Paul explains the important battle being waged in defence of trade union rights and the role being played by Socialist Party member and Unison branch secretary Adrian O’Malley as well as his Unite counterpart, Maria Thompson. Here are some sections of the Mirror’s article.

“This new package of measures would effectively scupper the ability of Unison members, numbering more than 3,000, to choose full-time union reps on the NHS payroll.

The cost to the health service of this long-standing arrangement is probably less than £50,000 a year. It is money well spent on good industrial relations, easing life at work in the cash-strapped NHS.

It certainly pales into insignificance alongside the millions of pounds spent by Mid Yorks Trust bosses on outside consultants – £986,292 to Ernst & Young in April alone – to tell them how to do their job.

It beggars belief that the NHS should be allowed to waste enormous sums of taxpayers’ money on advising managers how to manage, while devoting thousands of man hours to stuffing the unions and employees who belong to it.

But that’s what life is like in your modernised, top-down, reformed, commercialised health service. It is a captive of the business mentality […]

Behind the human resources psychobabble is a clear intention to stuff the union.

Less time for anyone to represent the members, and only then with the permission of the bosses […]

Why is all this happening? Well, the Mid Yorks NHS Trust racked up millions of pounds in losses because managers went through it faster than Norman Wisdom in a revolving door, and a new management team decided that the workers should pay the price of earlier mismanagement.

The workers wouldn’t have it. They balloted, as the law requires, and some of them went on strike, though for only six days.

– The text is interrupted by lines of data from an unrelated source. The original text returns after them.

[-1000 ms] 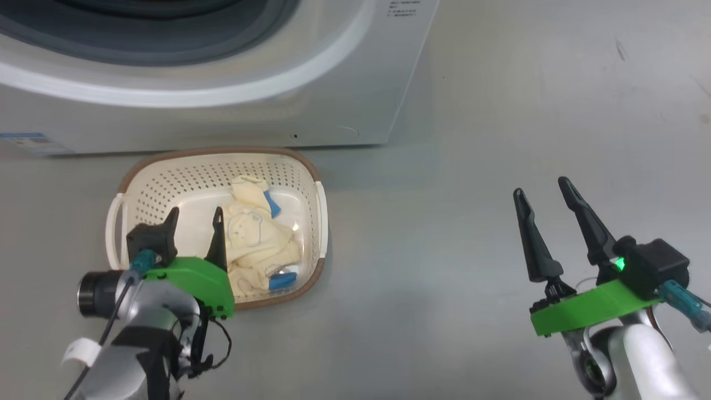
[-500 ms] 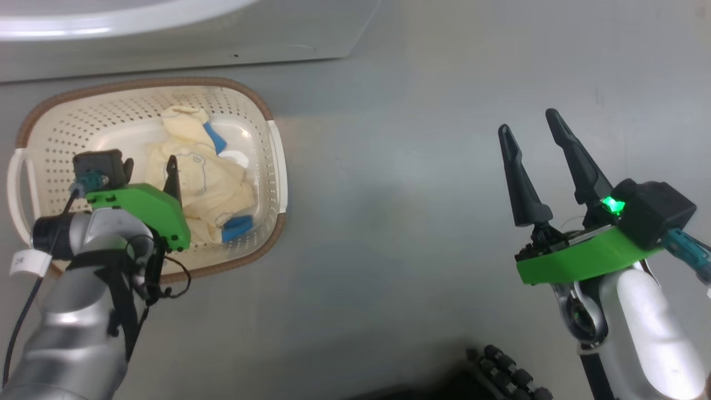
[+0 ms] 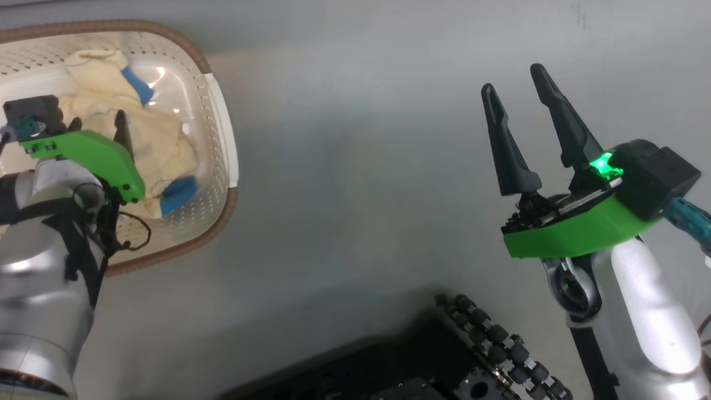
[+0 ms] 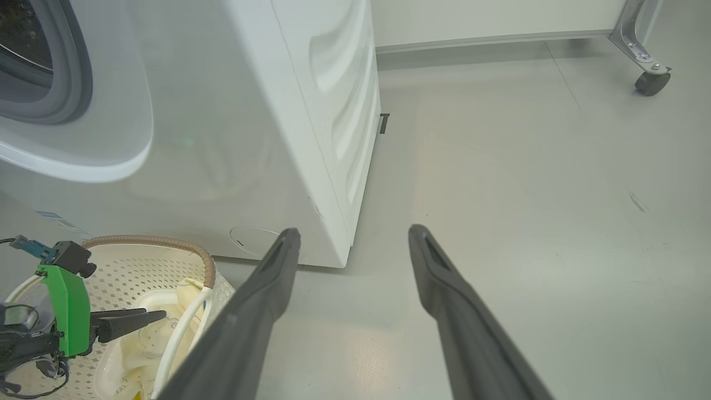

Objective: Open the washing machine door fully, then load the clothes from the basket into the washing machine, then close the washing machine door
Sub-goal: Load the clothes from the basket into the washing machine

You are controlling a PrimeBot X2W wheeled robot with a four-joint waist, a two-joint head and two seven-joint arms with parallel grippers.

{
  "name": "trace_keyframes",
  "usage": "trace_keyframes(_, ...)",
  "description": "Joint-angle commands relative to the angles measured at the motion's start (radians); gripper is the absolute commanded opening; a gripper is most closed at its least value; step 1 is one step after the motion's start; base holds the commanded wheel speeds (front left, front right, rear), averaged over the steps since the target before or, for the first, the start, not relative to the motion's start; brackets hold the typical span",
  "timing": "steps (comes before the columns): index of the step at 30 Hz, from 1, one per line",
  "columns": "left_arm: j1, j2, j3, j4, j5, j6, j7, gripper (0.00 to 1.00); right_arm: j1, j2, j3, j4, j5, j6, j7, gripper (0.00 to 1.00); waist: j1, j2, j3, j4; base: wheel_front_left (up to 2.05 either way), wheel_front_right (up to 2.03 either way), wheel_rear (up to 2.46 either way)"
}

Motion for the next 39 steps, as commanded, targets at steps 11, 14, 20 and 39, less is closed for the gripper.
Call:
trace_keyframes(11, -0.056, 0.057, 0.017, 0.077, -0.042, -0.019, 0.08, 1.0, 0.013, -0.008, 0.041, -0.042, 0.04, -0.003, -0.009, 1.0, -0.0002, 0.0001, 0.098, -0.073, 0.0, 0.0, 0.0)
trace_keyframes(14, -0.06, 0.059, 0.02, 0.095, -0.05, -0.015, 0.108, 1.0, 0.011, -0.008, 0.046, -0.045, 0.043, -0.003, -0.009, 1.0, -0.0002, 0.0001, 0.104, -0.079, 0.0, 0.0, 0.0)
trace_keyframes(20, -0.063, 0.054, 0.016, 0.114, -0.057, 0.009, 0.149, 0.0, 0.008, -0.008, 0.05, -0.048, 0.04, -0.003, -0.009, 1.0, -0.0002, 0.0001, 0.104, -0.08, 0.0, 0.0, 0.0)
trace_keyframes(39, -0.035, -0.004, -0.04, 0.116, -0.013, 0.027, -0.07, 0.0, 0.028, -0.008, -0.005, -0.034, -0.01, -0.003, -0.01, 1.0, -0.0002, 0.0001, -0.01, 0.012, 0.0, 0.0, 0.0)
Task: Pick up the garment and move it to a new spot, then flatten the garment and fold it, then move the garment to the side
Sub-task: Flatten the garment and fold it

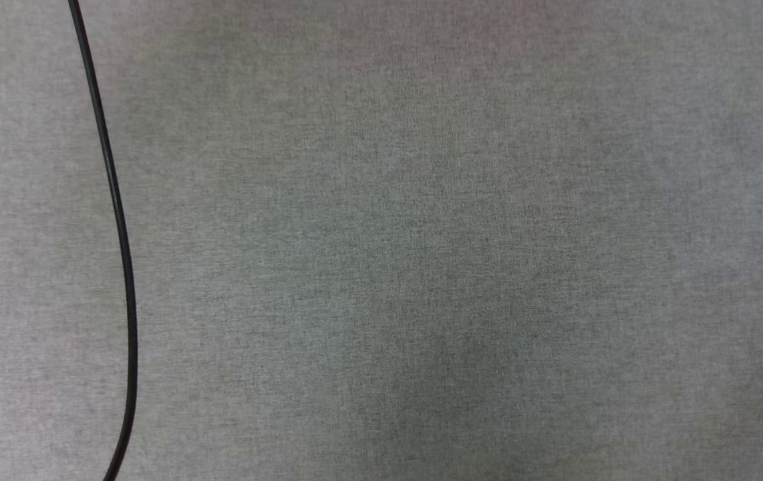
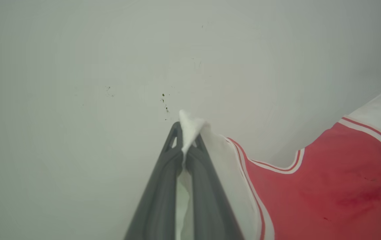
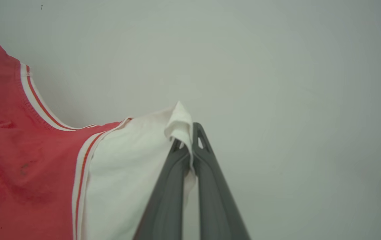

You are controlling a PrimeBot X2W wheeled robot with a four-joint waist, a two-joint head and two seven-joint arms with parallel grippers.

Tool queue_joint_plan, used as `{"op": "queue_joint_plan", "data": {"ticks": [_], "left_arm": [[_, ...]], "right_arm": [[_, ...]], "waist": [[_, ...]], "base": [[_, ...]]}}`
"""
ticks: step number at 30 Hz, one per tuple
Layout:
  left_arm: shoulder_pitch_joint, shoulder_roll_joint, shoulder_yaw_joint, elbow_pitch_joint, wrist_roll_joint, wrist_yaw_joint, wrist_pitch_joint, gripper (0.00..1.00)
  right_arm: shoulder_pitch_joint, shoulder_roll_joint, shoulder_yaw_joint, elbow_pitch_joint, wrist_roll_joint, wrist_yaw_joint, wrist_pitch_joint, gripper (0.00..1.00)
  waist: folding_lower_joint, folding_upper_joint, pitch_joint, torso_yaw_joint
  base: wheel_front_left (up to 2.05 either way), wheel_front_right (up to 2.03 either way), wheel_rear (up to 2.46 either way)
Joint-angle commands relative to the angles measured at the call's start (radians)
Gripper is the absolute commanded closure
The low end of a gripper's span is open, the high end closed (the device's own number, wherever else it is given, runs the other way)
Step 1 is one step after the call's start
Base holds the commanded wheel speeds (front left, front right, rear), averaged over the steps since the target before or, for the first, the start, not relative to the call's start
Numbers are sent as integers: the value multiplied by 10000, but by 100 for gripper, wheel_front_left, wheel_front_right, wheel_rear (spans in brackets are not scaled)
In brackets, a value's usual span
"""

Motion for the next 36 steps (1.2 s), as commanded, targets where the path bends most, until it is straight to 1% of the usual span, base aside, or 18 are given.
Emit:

So they, and their union, must be punished.

I have nothing but the most thoroughgoing contempt for the Graham Briggses [director of human resources] of this world – overpaid, over-mighty and over-sure of themselves, buttressed in power and authority by the Tory NHS “reforms”.

Mr O’Malley and Ms Thompson are the real champions of our NHS, not the bosses who pretend to run it.”


Hear, hear!

The Socialist Party calls on the trade unions to take the lead on a national campaign to defend our NHS, including building for a national demo to focus the defence of the health service and a 24-hour general strike to stop the government’s destructive agenda.